Not the "moment of madness" defence again

The Former Bristol Evening Post has an article about someone disqualified from driving, caught by the police's ANPR camera in an unmarked car and then going for a sprint round Hanham, nearly hitting an oncoming cyclist and then crashing into bollards.

IT "was a moment of madness"

Some observations

  1. There's nothing wrong with nearly hitting an oncoming cyclist, in fact is a common and necessary operation in our cities.
  2. Bollards are the cause of many of the accidents in our cities.
  3. ANPR camera recognition hooked up to insurance and registration checkers are another example of the surveillance and nanny state at work. That's a bit like those in house baby-intercoms, for anyone  wondering what a "surveillance nanny state is".
Our key observation is this though: that moment of madness defence is getting ever  more boring. 

If you look at its origin, being caught in engaging in consensual sex in a public place -and who doesn't do that from time to time?- what it really means is "it is unfortunate that this particular time  I was caught by a police force who consider what I was doing to be illegal". The probability of being caught with your kit off in public is surprisingly low, based on our experiments, so the M-o-M defence is pretty weak there.

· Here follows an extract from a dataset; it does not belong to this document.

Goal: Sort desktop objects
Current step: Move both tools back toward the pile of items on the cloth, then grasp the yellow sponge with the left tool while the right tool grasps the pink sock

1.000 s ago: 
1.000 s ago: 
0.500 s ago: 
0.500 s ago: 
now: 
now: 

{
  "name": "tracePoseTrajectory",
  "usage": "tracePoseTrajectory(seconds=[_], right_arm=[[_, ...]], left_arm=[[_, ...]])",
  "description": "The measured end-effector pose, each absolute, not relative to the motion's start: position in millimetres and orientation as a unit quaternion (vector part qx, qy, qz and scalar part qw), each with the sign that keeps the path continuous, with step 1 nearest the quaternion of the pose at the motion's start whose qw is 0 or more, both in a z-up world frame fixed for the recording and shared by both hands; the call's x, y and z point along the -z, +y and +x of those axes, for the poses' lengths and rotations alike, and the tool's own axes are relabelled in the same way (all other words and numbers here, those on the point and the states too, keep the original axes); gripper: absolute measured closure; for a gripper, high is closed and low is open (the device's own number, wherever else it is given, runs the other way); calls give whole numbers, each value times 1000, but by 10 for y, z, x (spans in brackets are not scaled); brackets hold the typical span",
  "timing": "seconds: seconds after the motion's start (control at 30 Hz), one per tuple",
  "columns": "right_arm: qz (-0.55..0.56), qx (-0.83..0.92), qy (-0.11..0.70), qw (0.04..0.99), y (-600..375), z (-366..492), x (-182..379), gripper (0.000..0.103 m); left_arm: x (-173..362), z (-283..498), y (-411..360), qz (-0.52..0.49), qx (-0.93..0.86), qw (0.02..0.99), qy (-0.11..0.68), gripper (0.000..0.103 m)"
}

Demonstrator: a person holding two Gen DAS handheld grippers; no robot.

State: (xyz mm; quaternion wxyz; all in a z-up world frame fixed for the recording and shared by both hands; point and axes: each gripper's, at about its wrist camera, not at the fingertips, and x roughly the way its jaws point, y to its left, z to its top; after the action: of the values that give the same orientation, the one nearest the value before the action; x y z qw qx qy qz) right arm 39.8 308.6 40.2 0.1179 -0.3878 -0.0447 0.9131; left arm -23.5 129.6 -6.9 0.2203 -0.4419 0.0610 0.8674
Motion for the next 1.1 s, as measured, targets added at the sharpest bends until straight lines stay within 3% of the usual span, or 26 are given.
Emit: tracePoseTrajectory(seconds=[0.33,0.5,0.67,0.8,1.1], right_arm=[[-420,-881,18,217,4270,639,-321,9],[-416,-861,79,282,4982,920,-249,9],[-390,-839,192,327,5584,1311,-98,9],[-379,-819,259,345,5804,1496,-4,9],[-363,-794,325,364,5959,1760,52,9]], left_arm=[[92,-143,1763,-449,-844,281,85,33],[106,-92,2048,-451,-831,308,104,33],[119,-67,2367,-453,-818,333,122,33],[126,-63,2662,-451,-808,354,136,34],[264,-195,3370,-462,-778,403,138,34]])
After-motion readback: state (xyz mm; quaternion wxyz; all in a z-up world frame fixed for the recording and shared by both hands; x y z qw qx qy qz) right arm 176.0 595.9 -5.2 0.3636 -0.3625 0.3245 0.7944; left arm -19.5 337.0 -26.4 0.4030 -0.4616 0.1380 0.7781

We say:  own up and say 'so what?'.

Which is precisely what the driver should have done here. Disqualified, no insurance, unregistered car, driving badly: so what?

As it is the judged has recognised the "moment of madness" defence is wearing thin:

 "This was more than a moment of madness. It was six or seven minutes of extremely bad driving. It's pure luck you didn't injure or kill someone."

Again, six to seven minutes of extremely bad driving where it pure luck you didn't injure or kill someone? That's the school run summarised in a single sentence.